Ross Macdonald
Ross Macdonald | |
---|---|
Born |
Kenneth Millar December 13, 1915 Los Gatos, California |
Died |
July 11, 1983 67) Santa Barbara, California | (aged
Pen name | John Macdonald, John Ross Macdonald, Ross Macdonald |
Occupation | Novelist |
Nationality | American–Canadian |
Alma mater | University of Michigan |
Genre | Crime fiction |
Spouse | Margaret Millar |
Ross Macdonald is the main pseudonym that was used by the American-Canadian writer of crime fiction Kenneth Millar (/ˈmɪlər/; December 13, 1915 – July 11, 1983). He is best known for his series of hardboiled novels set in southern California and featuring private detective Lew Archer. Brought up in Ontario, he eventually settled in California, where he died in 1983.
Life
Millar was born in Los Gatos, California, and raised in his parents' native Kitchener, Ontario, Canada, where he started college. When his father abandoned his family unexpectedly, Macdonald lived with his mother and various relatives, moving several times by his sixteenth year.
In Canada, he met and married Margaret Sturm in 1938. They had a daughter, Linda, who died in 1970. He began his career writing stories for pulp magazines. Millar attended the University of Michigan, where he earned a Phi Beta Kappa key and a PhD in literature. While doing graduate study, he completed his first novel, The Dark Tunnel, in 1944. For his first four novels, he used his real name. After serving at sea as a naval communications officer from 1944 to 1946, Millar returned to Michigan, where he obtained his PhD degree.

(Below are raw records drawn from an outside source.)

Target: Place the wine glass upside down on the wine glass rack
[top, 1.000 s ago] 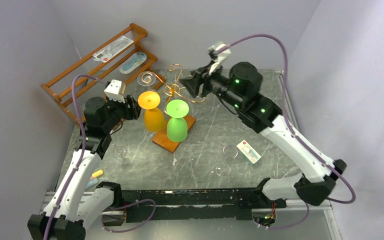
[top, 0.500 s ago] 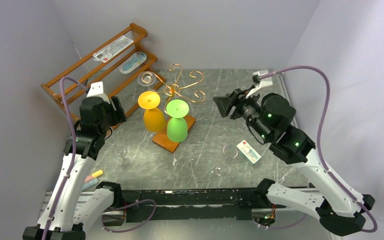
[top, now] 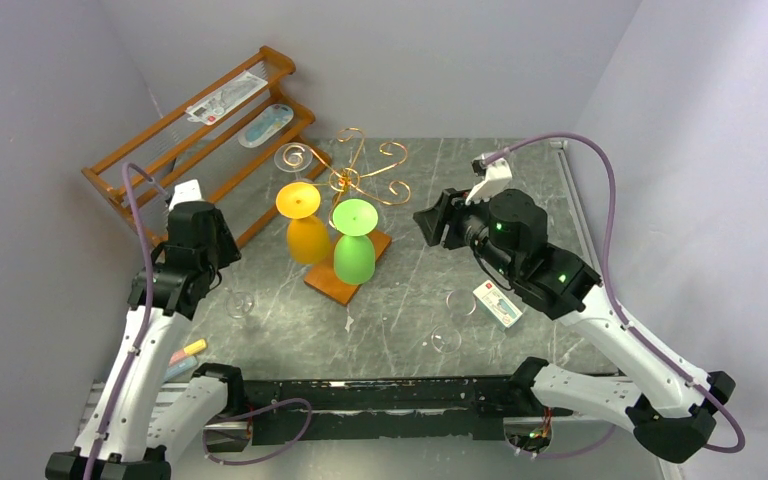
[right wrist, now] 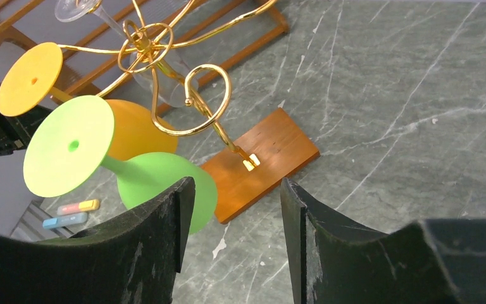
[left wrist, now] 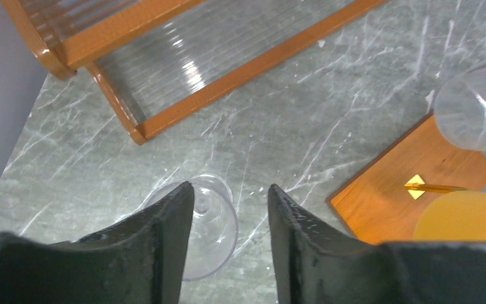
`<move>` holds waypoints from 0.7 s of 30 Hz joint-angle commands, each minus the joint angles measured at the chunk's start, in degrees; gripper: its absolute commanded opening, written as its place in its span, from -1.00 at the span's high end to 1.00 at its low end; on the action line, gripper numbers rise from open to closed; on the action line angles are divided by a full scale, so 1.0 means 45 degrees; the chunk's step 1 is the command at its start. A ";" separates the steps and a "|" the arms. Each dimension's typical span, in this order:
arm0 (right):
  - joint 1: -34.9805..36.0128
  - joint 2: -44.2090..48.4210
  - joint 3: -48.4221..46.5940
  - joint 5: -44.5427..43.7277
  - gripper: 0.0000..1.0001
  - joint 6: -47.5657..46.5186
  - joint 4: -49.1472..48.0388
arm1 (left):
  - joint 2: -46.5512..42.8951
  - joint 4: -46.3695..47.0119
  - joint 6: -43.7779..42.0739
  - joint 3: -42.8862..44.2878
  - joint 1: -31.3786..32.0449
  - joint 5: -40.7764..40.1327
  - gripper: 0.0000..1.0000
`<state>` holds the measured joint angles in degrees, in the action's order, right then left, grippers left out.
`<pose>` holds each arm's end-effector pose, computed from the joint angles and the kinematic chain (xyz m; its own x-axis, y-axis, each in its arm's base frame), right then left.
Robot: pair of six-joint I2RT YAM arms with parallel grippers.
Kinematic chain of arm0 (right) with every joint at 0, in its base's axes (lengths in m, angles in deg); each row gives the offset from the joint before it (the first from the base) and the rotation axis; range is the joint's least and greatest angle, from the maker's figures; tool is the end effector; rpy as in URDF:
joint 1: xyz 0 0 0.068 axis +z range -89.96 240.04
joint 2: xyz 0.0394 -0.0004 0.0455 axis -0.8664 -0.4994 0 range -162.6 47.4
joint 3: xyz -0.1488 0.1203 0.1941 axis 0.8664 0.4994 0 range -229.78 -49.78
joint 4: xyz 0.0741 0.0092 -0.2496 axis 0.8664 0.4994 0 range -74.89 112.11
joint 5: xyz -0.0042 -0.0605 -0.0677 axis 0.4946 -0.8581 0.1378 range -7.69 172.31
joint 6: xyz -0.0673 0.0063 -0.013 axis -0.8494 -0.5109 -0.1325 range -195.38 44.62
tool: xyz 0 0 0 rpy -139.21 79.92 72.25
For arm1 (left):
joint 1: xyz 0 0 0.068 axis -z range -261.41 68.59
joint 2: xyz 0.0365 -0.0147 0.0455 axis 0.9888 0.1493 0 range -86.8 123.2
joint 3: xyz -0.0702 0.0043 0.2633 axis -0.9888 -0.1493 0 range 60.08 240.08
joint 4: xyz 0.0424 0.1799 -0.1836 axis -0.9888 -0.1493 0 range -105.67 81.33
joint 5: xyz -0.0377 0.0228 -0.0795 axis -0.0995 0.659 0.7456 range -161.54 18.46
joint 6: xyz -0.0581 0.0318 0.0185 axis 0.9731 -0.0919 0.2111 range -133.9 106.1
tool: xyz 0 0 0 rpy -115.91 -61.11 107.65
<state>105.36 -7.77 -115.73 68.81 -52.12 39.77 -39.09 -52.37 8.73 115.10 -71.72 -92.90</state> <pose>0.1655 0.1489 0.4038 -0.3652 0.1769 -0.9140 -0.4220 0.8437 0.3319 0.1790 -0.0100 0.3246 -0.4888 -0.2800 -0.8262 -0.3471 0.9313 -0.1102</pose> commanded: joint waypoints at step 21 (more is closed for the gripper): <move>-0.0052 0.0899 0.0019 -0.0350 -0.12 0.0049 -0.0382 | 0.1361 -0.1056 0.0002 0.0747 -0.0015 -0.0070 0.89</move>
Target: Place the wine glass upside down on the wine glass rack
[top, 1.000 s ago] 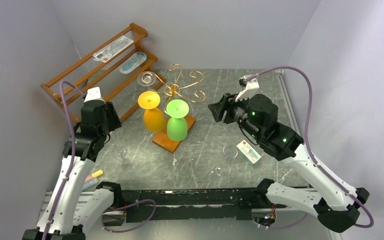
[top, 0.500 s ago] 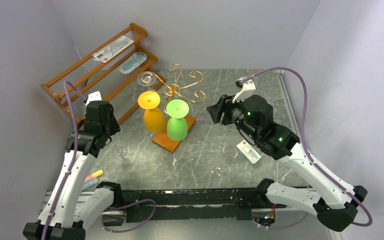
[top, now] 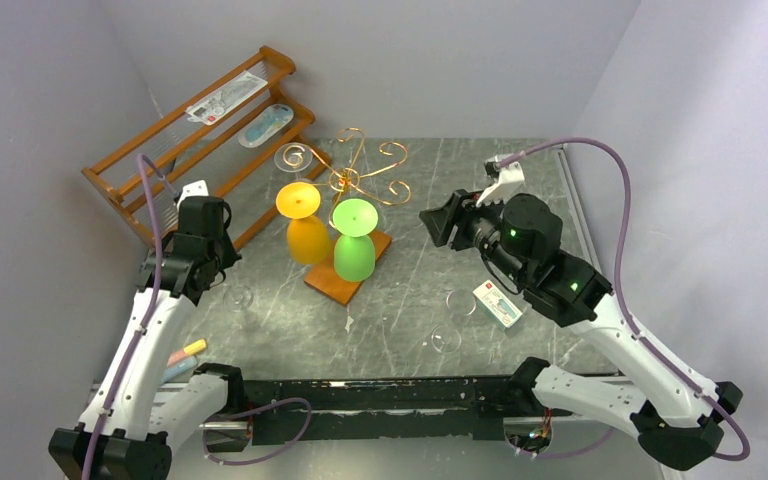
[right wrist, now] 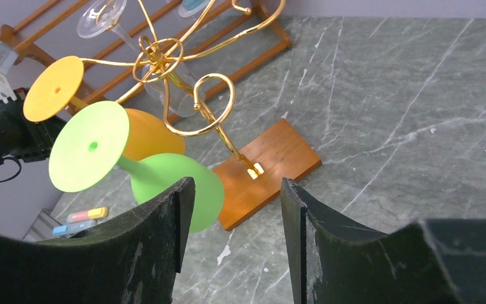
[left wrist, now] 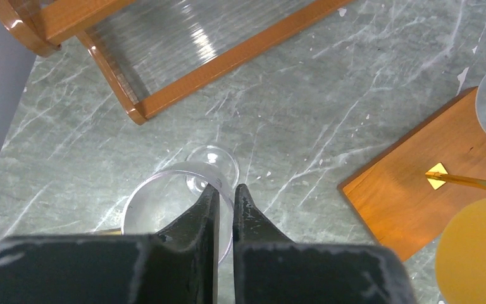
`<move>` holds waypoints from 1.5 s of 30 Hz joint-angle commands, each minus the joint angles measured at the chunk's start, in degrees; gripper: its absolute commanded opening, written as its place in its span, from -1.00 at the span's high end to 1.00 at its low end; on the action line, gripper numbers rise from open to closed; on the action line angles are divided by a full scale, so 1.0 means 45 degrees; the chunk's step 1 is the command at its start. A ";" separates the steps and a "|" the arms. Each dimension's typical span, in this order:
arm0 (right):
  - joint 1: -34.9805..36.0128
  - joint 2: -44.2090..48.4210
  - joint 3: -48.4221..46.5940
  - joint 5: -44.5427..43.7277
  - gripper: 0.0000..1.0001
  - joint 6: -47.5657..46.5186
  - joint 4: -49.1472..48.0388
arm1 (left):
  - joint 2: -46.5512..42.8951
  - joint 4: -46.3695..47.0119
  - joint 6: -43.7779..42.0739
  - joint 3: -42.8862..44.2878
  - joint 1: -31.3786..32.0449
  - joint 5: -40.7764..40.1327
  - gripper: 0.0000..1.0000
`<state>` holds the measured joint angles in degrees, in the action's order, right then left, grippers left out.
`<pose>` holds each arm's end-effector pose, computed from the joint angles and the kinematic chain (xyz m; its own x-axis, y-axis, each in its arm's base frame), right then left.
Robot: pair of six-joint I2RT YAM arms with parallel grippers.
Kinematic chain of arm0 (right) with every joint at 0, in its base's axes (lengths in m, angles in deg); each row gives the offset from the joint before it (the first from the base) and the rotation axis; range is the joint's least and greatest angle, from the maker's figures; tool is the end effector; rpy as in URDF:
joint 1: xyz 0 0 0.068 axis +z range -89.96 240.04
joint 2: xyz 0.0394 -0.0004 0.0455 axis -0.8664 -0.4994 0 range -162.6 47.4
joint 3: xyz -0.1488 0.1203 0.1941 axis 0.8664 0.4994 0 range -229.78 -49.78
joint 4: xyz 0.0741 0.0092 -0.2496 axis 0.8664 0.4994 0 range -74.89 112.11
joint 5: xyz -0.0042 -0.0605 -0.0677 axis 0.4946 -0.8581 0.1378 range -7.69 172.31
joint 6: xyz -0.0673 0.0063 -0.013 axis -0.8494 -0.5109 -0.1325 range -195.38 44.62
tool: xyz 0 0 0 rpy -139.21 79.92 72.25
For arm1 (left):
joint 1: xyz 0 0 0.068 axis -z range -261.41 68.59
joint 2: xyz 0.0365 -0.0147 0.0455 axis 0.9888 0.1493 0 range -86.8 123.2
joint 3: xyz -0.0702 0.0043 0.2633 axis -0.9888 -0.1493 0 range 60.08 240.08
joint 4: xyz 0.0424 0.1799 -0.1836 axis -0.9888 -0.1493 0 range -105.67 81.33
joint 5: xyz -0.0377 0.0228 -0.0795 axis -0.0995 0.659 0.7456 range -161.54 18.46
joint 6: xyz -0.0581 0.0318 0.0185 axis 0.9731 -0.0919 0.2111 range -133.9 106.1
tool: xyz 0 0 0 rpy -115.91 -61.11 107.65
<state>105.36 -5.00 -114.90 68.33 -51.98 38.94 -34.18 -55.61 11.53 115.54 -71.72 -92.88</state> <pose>0.1568 0.1396 0.4100 -0.3323 0.2122 -0.9190 -0.4262 0.8354 0.3470 0.1916 -0.0122 0.3076 -0.5762 -0.3073 -0.7574 -0.3856 0.9192 -0.0796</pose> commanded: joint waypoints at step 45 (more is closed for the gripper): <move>-0.0052 -0.1390 -0.1659 0.1258 -0.14 0.4677 -0.7741 | 0.2822 1.8926 0.7315 0.6480 0.0129 1.3210 0.90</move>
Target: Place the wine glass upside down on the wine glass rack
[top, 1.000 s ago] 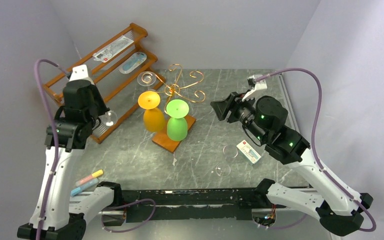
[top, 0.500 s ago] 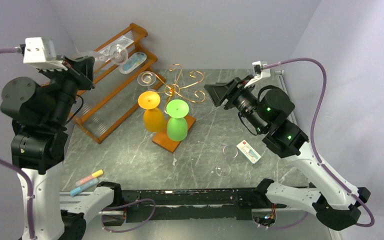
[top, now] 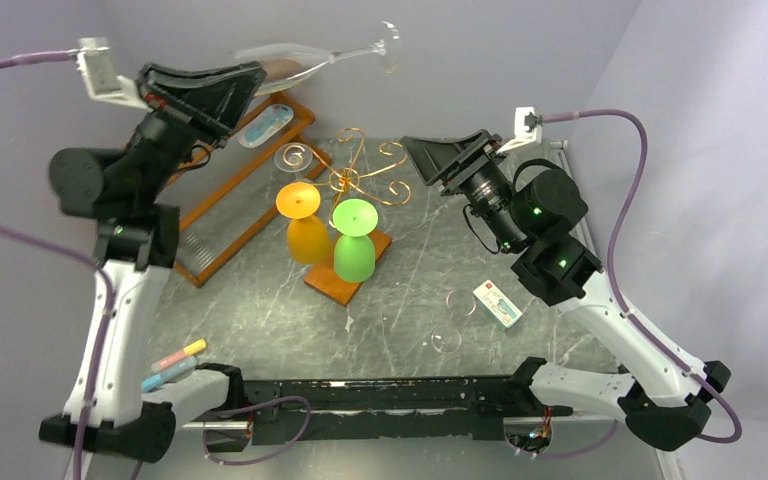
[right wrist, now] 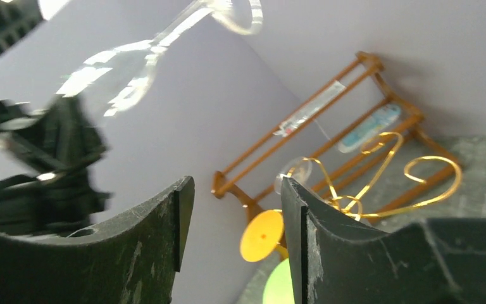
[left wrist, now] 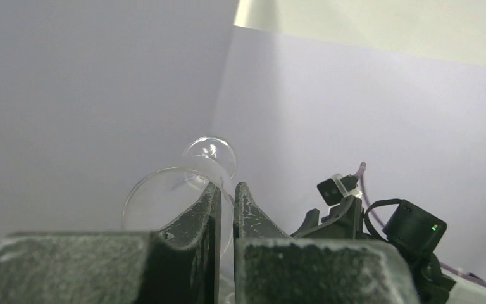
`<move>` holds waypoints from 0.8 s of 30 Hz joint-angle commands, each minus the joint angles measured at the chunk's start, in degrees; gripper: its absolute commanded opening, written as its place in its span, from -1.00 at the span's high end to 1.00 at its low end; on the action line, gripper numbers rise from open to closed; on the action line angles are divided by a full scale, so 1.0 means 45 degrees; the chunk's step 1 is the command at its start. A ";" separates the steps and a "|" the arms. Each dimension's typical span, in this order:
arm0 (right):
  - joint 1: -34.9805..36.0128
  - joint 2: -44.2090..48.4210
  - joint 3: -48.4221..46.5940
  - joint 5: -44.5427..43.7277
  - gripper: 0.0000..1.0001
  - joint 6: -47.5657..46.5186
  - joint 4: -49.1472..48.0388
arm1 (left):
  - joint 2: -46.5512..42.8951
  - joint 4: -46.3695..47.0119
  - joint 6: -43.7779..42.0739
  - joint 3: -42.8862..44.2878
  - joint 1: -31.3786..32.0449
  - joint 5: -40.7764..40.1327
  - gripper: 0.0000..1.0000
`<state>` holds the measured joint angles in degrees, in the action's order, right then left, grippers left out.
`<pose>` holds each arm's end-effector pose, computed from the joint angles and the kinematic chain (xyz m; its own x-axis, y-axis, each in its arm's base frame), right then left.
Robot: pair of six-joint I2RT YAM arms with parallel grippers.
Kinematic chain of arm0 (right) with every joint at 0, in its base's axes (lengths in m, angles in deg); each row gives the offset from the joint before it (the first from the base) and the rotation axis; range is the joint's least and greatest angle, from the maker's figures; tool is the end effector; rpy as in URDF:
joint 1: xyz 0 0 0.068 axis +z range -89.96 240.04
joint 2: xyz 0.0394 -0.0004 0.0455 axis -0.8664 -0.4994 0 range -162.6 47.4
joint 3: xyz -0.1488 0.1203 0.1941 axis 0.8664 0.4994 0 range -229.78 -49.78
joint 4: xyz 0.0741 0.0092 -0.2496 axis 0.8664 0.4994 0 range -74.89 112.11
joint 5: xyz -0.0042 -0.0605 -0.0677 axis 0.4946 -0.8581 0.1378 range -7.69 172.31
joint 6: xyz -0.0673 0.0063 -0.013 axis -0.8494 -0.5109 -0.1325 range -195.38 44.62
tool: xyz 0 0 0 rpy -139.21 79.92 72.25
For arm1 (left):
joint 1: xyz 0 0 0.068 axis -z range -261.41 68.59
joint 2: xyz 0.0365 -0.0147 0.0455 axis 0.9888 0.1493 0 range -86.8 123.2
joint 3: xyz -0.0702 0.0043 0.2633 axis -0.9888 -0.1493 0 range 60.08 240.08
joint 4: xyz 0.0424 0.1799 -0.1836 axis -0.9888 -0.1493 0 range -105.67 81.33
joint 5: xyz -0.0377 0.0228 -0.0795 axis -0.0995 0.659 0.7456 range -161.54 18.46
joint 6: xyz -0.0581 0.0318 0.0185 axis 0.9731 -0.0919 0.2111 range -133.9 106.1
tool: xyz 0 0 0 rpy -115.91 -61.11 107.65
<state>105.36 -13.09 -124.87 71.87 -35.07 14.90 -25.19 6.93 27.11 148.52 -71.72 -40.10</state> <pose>0.1728 0.1605 0.4955 -0.2357 0.6665 -0.7072 -0.5554 0.5048 0.6609 0.1675 -0.0580 0.5911 0.1587 -0.5951 -0.7878 0.8312 0.5112 -0.2187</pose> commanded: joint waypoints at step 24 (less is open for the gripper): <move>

For his fifth novel, in 1949, he wrote under the name John Macdonald, in order to avoid confusion with his wife, who was achieving her own success writing as Margaret Millar. He then changed his pen name briefly to John Ross Macdonald, before settling on Ross Macdonald, in order to avoid being confused with fellow mystery writer John D. MacDonald, who wrote under his real name. Millar would use the pseudonym "Ross Macdonald" on all his fiction from the mid-fifties forward.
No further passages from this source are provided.